Message ID | 20240206033804.1198416-1-alan.brady@intel.com (mailing list archive) |
---|---|
Headers | show |
Series | idpf: refactor virtchnl messages | expand |
From: Alan Brady <alan.brady@intel.com> Date: Mon, 5 Feb 2024 19:37:54 -0800 > The motivation for this series has two primary goals. We want to enable > support of multiple simultaneous messages and make the channel more > robust. The way it works right now, the driver can only send and receive > a single message at a time and if something goes really wrong, it can > lead to data corruption and strange bugs. This works better than v3. For the basic scenarios: Tested-by: Alexander Lobakin <aleksander.lobakin@intel.com> Thanks, Olek
On Mon, 5 Feb 2024 19:37:54 -0800 Alan Brady wrote: > The motivation for this series has two primary goals. We want to enable > support of multiple simultaneous messages and make the channel more > robust. The way it works right now, the driver can only send and receive > a single message at a time and if something goes really wrong, it can > lead to data corruption and strange bugs. Coccinelle points out some potential places to use min() testing/drivers/net/ethernet/intel/idpf/idpf_virtchnl.c:1956:17-18: WARNING opportunity for min() testing/drivers/net/ethernet/intel/idpf/idpf_virtchnl.c:1271:17-18: WARNING opportunity for min() testing/drivers/net/ethernet/intel/idpf/idpf_virtchnl.c:1319:17-18: WARNING opportunity for min() testing/drivers/net/ethernet/intel/idpf/idpf_virtchnl.c:2640:17-18: WARNING opportunity for min() testing/drivers/net/ethernet/intel/idpf/idpf_virtchnl.c:1295:17-18: WARNING opportunity for min() testing/drivers/net/ethernet/intel/idpf/idpf_virtchnl.c:2157:17-18: WARNING opportunity for min() testing/drivers/net/ethernet/intel/idpf/idpf_virtchnl.c:3582:17-18: WARNING opportunity for min()

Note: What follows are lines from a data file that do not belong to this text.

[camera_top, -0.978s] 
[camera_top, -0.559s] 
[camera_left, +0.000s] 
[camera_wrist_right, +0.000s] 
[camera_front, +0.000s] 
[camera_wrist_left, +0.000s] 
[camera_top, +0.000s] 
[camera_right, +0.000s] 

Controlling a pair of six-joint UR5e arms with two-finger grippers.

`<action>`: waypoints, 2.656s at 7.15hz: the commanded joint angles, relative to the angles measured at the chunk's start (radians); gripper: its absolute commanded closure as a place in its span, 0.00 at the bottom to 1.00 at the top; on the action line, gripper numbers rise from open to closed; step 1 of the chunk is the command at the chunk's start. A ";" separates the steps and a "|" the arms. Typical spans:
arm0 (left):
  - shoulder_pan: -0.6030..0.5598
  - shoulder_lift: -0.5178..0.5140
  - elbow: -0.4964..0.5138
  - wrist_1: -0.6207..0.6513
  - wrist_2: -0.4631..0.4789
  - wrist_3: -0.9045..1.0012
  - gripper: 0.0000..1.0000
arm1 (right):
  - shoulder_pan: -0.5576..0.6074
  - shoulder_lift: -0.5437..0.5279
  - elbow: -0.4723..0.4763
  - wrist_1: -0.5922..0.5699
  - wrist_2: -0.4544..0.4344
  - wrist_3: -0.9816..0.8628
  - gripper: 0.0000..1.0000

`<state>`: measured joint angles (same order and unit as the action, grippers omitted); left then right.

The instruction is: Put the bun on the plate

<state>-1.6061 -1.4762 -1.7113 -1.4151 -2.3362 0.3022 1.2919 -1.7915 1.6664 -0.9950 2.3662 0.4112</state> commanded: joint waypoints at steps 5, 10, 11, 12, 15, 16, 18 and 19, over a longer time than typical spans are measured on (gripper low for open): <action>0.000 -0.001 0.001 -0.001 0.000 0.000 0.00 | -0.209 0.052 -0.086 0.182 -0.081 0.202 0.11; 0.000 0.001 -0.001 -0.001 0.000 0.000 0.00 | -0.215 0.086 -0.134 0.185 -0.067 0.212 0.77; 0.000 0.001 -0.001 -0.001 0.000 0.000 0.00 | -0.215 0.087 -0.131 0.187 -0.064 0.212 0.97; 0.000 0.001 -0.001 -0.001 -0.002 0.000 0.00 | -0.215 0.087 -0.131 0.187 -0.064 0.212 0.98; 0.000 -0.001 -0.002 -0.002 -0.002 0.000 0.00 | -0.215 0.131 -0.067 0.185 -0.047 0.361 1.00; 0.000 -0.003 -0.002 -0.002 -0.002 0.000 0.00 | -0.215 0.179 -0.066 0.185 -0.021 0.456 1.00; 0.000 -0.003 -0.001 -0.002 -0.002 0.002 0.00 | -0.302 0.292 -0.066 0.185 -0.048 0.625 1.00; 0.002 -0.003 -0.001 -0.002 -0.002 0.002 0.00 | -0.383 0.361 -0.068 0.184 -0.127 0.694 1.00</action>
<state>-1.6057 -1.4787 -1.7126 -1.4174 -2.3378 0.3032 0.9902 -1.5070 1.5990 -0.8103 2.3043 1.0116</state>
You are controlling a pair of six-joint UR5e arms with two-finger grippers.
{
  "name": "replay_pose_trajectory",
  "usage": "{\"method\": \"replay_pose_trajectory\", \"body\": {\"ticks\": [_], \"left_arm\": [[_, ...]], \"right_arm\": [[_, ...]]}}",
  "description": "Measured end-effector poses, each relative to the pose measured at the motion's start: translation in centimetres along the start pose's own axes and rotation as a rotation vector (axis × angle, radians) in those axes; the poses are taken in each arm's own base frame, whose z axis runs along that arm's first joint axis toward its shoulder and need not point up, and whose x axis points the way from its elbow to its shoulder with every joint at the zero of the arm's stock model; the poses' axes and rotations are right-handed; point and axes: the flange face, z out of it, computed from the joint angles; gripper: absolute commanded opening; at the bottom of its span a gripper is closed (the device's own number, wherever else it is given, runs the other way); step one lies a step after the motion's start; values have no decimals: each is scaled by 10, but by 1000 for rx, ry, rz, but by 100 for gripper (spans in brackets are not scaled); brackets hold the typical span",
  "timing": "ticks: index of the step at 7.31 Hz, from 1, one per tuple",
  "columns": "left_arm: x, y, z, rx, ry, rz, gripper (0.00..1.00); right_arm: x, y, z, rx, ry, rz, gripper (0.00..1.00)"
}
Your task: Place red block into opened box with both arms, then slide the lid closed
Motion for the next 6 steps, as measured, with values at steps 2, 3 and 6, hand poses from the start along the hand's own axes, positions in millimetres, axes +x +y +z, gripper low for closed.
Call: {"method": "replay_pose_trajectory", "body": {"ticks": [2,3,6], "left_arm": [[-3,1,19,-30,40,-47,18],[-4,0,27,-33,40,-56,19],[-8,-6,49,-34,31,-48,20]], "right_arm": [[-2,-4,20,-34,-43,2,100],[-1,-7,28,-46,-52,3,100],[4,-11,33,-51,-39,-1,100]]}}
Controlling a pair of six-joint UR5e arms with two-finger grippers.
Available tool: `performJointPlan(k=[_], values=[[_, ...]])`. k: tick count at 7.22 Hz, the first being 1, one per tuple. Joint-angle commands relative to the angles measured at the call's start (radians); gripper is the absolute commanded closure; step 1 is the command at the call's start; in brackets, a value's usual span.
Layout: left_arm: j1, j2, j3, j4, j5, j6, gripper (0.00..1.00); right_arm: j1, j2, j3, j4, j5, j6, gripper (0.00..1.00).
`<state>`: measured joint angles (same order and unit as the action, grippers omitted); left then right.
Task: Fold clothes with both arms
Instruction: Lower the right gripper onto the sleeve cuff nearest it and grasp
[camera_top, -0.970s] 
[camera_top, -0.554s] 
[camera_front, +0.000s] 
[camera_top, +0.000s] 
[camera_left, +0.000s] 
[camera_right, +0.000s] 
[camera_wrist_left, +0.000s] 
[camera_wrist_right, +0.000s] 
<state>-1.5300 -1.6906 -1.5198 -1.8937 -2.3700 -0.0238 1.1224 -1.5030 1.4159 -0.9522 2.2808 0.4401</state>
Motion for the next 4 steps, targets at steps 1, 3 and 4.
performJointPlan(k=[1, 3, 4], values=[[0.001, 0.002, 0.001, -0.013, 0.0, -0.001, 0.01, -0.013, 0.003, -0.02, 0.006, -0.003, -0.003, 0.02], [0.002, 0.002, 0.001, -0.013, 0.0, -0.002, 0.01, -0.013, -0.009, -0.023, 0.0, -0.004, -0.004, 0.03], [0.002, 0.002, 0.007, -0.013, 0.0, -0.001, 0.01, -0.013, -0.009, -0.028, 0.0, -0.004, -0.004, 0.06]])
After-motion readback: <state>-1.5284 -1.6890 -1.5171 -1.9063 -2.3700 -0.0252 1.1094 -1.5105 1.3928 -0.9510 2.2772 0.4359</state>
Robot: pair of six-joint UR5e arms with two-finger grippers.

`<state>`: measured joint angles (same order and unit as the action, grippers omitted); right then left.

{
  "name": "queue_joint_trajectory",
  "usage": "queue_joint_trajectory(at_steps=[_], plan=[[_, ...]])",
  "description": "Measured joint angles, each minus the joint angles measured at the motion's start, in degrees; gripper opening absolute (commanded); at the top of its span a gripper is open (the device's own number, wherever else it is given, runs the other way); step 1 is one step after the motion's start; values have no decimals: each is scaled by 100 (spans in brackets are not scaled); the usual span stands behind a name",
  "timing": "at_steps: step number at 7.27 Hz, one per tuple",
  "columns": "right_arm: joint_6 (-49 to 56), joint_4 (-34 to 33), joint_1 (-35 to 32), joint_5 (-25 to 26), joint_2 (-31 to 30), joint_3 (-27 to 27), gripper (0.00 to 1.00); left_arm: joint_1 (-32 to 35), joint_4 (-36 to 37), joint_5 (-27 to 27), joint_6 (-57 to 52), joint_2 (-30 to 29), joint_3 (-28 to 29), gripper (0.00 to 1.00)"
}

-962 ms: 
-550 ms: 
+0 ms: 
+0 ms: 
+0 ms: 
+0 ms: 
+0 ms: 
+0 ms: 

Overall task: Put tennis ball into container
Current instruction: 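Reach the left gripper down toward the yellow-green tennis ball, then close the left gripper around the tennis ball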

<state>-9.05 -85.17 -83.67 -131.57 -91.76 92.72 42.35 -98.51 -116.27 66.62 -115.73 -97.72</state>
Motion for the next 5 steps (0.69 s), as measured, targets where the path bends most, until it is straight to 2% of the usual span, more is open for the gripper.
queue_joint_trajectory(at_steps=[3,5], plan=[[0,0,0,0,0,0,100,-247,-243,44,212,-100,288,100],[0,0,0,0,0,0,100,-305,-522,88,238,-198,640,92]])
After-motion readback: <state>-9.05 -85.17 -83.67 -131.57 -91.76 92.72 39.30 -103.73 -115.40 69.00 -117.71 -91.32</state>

On 2/6/2024 10:57 AM, Jakub Kicinski wrote: > On Mon, 5 Feb 2024 19:37:54 -0800 Alan Brady wrote: >> The motivation for this series has two primary goals. We want to enable >> support of multiple simultaneous messages and make the channel more >> robust. The way it works right now, the driver can only send and receive >> a single message at a time and if something goes really wrong, it can >> lead to data corruption and strange bugs. > > Coccinelle points out some potential places to use min() > > testing/drivers/net/ethernet/intel/idpf/idpf_virtchnl.c:1956:17-18: WARNING opportunity for min() > testing/drivers/net/ethernet/intel/idpf/idpf_virtchnl.c:1271:17-18: WARNING opportunity for min() > testing/drivers/net/ethernet/intel/idpf/idpf_virtchnl.c:1319:17-18: WARNING opportunity for min() > testing/drivers/net/ethernet/intel/idpf/idpf_virtchnl.c:2640:17-18: WARNING opportunity for min() > testing/drivers/net/ethernet/intel/idpf/idpf_virtchnl.c:1295:17-18: WARNING opportunity for min() > testing/drivers/net/ethernet/intel/idpf/idpf_virtchnl.c:2157:17-18: WARNING opportunity for min() > testing/drivers/net/ethernet/intel/idpf/idpf_virtchnl.c:3582:17-18: WARNING opportunity for min() We did run coccinelle check and see the min suggestions. It's triggering on these statements I added: return reply_sz < 0 ? reply_sz : 0; A min here would change it to: return min(reply_sz, 0); I didn't really like that because it's misleading as though we're returning the size of the reply and might accidentally encourage someone to change it to a max. Here reply_sz will be negative if an error was returned from message sending. But this function we only want to return 0 or negative. By being explicit in what we want to do, it seems clearer to me what the intention is but I could be wrong. We can definitely change it however if that's preferred here.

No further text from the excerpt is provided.